Thursday, 22 January 2009

Boris Johnson lauded at his Heathrow rally.

When I first heard about Boris's plans to hold a People's Question Time in Hillingdon I received the following email from somebody close to City Hall:

"Re the "additional PQTs" that Boris promised, 

"Boris has reportedly said that these will not be proper PQTs with all the Assembly Members present, as in the present format, but will be something called "PQT light" – which apparently means that Boris and his advisers will be answering questions along with the Assembly Member for the constituency where the meeting is held, but no other AMs will be invited.

"The first "PQT light" will be held in Hillingdon in January, with the main subject being Heathrow expansion. So the platform will presumably be the Tory mayor, the Tory deputy mayor (Richard Barnes) and a bunch of Tory advisers.

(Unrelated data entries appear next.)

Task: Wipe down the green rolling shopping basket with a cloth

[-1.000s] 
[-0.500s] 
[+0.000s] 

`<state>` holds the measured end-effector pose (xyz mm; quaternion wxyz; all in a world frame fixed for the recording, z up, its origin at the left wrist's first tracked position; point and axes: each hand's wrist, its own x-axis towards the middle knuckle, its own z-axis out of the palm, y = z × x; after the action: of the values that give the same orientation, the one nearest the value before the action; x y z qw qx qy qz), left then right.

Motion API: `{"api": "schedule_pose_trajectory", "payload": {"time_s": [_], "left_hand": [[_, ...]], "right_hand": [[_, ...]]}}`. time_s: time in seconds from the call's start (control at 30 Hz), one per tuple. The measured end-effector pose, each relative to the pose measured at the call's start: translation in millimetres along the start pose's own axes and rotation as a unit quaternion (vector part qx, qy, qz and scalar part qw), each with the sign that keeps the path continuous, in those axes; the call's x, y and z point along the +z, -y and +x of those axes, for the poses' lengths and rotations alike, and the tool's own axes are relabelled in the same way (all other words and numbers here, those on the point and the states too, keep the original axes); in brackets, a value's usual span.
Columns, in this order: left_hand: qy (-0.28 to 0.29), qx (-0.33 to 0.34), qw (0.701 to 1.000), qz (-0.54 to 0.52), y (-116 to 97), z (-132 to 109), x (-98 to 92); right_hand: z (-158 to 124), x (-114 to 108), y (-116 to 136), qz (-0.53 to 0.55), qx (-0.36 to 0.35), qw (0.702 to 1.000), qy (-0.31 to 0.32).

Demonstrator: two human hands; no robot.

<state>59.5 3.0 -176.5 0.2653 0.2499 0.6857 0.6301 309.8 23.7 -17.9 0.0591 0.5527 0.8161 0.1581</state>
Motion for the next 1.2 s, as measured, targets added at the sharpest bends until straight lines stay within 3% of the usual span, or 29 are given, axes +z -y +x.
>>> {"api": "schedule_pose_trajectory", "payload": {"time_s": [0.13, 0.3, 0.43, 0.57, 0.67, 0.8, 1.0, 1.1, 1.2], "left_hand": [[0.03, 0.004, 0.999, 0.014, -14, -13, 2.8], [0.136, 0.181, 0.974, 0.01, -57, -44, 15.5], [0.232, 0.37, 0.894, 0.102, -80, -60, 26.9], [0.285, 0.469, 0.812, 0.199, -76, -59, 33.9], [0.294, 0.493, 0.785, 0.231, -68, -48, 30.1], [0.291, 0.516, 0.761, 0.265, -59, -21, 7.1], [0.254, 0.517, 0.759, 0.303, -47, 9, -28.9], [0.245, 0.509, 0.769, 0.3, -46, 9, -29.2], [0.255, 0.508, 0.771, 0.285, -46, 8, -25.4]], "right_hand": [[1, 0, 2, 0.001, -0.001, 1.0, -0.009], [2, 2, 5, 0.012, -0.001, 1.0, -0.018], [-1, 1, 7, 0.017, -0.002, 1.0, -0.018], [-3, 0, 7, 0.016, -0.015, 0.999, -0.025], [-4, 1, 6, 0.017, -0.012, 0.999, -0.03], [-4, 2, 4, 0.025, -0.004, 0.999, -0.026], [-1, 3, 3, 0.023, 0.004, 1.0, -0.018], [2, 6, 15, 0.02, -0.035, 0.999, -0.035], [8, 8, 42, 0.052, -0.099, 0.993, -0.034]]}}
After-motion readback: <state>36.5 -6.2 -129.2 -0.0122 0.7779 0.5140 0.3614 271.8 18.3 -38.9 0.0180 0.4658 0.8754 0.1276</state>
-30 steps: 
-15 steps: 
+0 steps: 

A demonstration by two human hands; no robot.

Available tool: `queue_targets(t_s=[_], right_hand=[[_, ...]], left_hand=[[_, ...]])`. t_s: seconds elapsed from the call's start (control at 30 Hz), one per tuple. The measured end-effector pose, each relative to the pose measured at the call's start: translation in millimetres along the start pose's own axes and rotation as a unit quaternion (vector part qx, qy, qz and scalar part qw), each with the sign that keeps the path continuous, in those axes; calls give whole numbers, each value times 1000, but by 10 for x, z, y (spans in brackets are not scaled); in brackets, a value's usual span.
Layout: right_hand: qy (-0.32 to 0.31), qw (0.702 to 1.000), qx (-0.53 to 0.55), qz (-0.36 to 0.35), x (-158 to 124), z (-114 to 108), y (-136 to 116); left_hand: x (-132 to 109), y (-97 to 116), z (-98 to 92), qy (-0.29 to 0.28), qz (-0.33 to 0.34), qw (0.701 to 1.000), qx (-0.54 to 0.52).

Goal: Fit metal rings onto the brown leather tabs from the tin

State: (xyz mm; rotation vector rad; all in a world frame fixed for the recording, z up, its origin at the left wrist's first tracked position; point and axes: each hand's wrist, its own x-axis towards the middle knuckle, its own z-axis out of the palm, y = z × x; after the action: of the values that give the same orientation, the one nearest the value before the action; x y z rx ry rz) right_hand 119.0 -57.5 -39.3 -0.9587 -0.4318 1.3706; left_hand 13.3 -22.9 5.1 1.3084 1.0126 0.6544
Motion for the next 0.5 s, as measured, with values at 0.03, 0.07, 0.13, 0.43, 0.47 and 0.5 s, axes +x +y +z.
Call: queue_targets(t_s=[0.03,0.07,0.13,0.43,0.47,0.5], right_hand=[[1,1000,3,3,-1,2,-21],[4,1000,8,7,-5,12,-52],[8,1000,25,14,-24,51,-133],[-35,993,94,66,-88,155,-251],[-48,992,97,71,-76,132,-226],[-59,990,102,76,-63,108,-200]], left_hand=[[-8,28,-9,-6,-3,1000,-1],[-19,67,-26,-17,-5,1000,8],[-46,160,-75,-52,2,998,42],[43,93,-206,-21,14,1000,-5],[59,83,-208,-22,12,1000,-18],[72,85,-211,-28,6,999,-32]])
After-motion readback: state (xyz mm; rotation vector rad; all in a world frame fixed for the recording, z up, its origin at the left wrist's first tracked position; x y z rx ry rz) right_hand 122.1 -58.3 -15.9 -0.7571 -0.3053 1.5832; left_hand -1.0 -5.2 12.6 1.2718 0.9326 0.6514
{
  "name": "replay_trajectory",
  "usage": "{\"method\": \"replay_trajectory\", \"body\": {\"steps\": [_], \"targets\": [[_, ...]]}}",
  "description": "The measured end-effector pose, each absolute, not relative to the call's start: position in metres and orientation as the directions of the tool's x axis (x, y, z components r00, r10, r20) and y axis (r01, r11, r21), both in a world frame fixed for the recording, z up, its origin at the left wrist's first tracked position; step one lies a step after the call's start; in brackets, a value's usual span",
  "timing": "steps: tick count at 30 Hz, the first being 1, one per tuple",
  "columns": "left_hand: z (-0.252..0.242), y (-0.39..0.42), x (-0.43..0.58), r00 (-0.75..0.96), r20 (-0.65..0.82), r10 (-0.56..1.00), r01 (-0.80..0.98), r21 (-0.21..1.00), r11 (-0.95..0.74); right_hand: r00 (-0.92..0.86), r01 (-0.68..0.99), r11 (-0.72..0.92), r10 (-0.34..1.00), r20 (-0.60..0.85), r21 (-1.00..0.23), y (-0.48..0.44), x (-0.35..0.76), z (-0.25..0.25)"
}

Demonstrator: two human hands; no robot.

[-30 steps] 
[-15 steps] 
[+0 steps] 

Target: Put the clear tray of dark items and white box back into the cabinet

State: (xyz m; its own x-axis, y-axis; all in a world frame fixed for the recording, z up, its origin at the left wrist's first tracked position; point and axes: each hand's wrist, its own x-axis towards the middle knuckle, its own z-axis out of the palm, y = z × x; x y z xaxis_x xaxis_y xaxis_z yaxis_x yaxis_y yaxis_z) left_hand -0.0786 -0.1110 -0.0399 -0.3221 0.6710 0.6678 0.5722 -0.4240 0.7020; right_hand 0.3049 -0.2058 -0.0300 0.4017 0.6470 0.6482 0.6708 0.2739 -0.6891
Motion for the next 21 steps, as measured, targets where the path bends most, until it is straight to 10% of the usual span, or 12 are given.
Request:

"If so, Boris will be able to blow his own trumpet, making a big thing about being against the proposed third runway, but prominent non-Tory AMs who oppose Hethrow expansion will be deprived of publicity for their stance."

Well having watched both Dave Hill's clips and listened to the LBC podcast it's clear that not only was this a platform for the Tory Mayor, his Tory advisors and a Tory AM, it was also a platform for the Tory Leader of the local Tory council.

Now I don't have any real objections to him holding these kinds of meetings. There's lots of opposition to the expansion of Heathrow and Gordon Brown has so far shied away from any real debate on this.

But if Boris is going to launch a series of what are effectively party political rallies, then should they really be held at the taxpayer's expense?


Helen said...

Yep, it was a Tory back-slapping fest. Local mace-wielding MP John McDonnell wasn't even allocated a seat with the "VIPs" in the front and was relegated to near the back of the audience.

Anonymous said...

And should they be part of the quota of People's Question Times?


AdamB said...

Thanks Helen - I was going to attend but I had a feeling it would be as it turned out.

Guano- It doesn't count towards the statutory two a year which I've listed the timetable for here.

However Boris promised to hold an additional four People's question Times a year. These are the so-called PQT lights that Hillingdon was apparently the first of.

The problem with them is that they are not People's Question Times in the sense that the people can only ask questions on the subjects that Boris sets. You can see this with the State of London 'debate' which focused on youth issues and was effectively a rally for him and Ray Lewis.

Helen said...

Boris's schedule of public meetings:

"ad hoc issue based" - the issue being how many Tory supporters can I get in a public hall at once.

AdamB said...

Good spot Helen:

"June – Ad hoc issue based Public Meeting Waltham Forest (Olympics)

What, didn't fancy taking on NOGOE in Greenwich Boris?

Jared said...

mmm, I usually agree with most of what's on here, but I don't agree with the idea we should feel sorry for the Labour MPs who are anti the 3rd runway, in the sense that they should be given a platform at the Mayor's question time. Surely the MPs can also use taxpayers' money to hold constituency meetings for similar purposes? The point is that it is the Labour Govt who are allowing this to happen, and it is an outrage. The Lib Dems and Tories are against it. All 33 london local authorities are also against it, from all parties, so it's not like Boris is storming into west London as the lone white crusader to save the day. My main concern though is that anyone going to such meetings should jump on the Tories at the first mention of the effect of the 3rd runway on climate change- as Boris' policy on a Thames Estuary airport makes a mockery of that line of argument if they try to use it. The Tories only have some credibility if they stick to the noise, transport, and air quality problems that will further blight huge parts of london if this ever eventuates.

AdamB said...

You make some excellent points Jared. My main worry isn't about Labour MPs (they can stick up for themselves) but that Boris is using a forum designed for the public to scrutinise him and turning it into a platform for his own agenda. Boris promised to expand the number of PQTs which I was very pleased about, but these sessions are not PQTs. In the PQT format, all assembly members share the stage and the audience can ask about whatever they are concerned about. Turning up at Hillingdon, with an empty seat for Gordon Brown and an audience full of people who agree with you on the one issue that is up for discussion is hardly increasing your own accountability. It's a publicity stunt. it may be in a worthy cause this time, but it's a publicity stunt all the same.

Tom said...

Indeed, if it wasn't such an important issue it might be worth turning up armed with the details of what a PQT should be like and asking politely if that was allowed. When you're told to sit down or ejected, conclude that it wasn't a PQT after all.